Aynı bankacı, önemli olanın yabancıların yeniden girişi olduğunu, yüzde 10.75 gibi kurun çıkmasını engelleyen bir unsurun ortadan kalkması halinde kurun tahmin edilemez olacağını, bu nedenle kurdan zarar görmekten çekinen yabancıların girişinin iyice zorlaşacağını anlattı. Dolayısıyla bu takdirde volatilitenin azalmayıp artacağını da sözlerine ekledi.

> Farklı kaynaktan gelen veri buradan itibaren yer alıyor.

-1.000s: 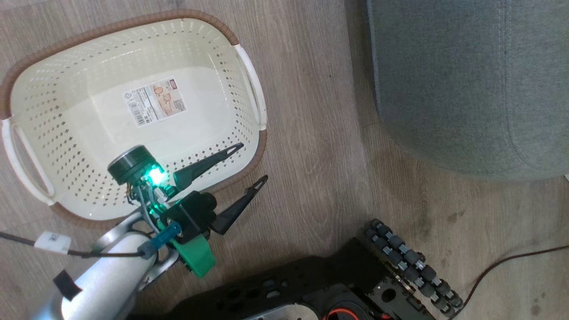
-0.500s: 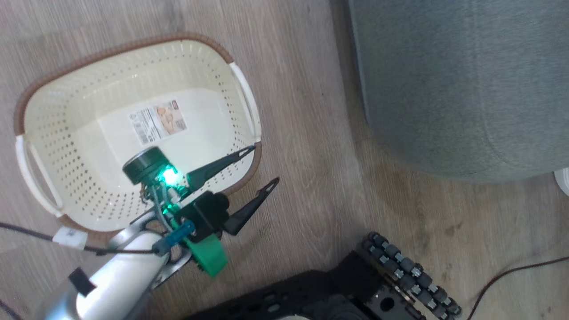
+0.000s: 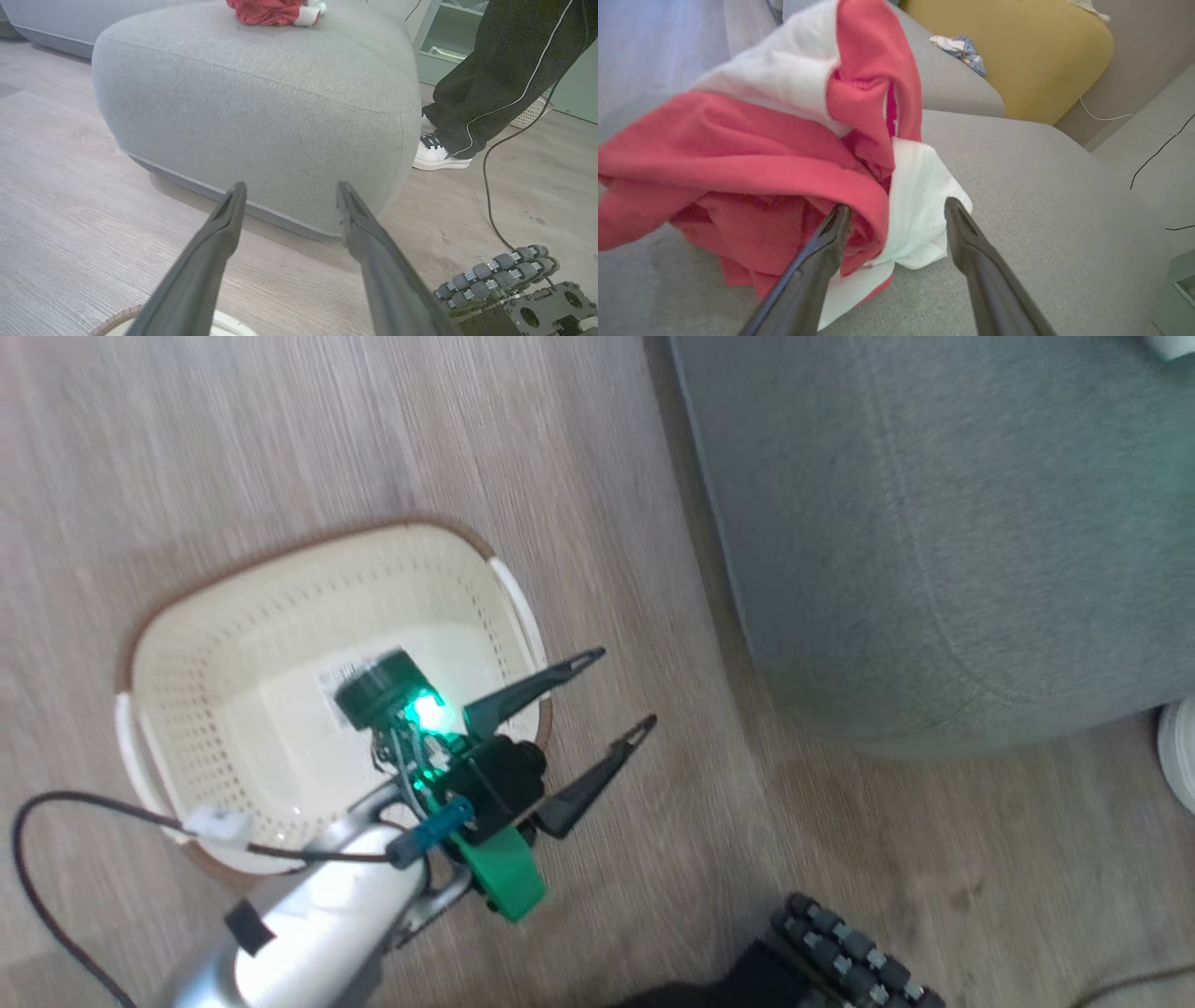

Banka iktisatçıları Merkez Bankası’nın faiz kararı için şimdi ortaya çıkardıkları volatilite şartını neden önceden söylemedikleri sorulduğunda “Biz aslında bu şartı daha önce söyledik ama demek ki anlatamadık” dediklerini kaydettiler.
PİYASA TEPKİSİ NEDEN YUMUŞAK?
Dünkü iktisatçılar toplantısında da Merkez Bankası’nın tatmin edici bir açıklama getiremediği anlaşılırken, buna rağmen piyasalar tepki vermedi. Bunun nedenini sorduğumda bankacılar, bir çok etkenin rol oynadığını söylediler. Her şeyden önce PPK kararının çıktığı gün gelişmekte olan ülkelerin iyi performans izlediğini hatırlatarak, ilk gün kura verilen tepkinin aslında yüzde 2 olarak kabul edilmesi gerektiğini söylediler.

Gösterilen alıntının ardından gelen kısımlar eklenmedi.